-- SUPPLIED MATERIAL follows --
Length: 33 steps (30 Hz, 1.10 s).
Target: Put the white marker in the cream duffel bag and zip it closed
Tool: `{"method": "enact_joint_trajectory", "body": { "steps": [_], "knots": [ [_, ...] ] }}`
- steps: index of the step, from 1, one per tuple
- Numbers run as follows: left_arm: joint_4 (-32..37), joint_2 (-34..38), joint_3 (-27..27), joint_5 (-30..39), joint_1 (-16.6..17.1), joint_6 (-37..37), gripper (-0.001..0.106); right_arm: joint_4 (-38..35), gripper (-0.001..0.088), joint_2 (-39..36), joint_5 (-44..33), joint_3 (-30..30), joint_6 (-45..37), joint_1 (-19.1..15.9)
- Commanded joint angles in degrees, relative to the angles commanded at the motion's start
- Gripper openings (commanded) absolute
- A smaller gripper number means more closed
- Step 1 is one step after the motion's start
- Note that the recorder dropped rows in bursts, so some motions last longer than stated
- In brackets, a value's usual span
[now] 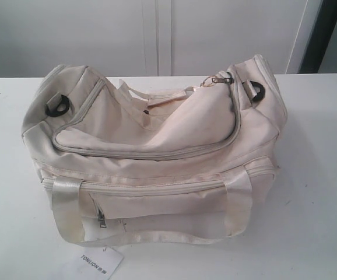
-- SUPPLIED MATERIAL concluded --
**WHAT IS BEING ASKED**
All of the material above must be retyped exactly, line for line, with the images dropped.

**RESPONSE BOX**
Length: 33 steps (30 Hz, 1.10 s).
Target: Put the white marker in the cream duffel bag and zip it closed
Tool: `{"method": "enact_joint_trajectory", "body": { "steps": [_], "knots": [ [_, ...] ] }}`
- steps: index of the step, from 1, one per tuple
- Numbers run as follows: left_arm: joint_4 (-32..37), joint_2 (-34..38), joint_3 (-27..27), joint_5 (-30..39), joint_1 (-16.6..17.1), joint_6 (-37..37), gripper (-0.001..0.106); right_arm: joint_4 (-38..35), gripper (-0.001..0.088), joint_2 (-39..36), joint_5 (-44..33), joint_3 (-30..30), joint_6 (-45..37), joint_1 (-19.1..15.9)
- Commanded joint angles in degrees, relative to the angles commanded at the motion's start
- Gripper openings (commanded) absolute
- A smaller gripper number means more closed
- Step 1 is one step after the motion's start
- Note that the recorder dropped rows in bursts, so some motions last longer than stated
- In brackets, a value's usual span
[now] 

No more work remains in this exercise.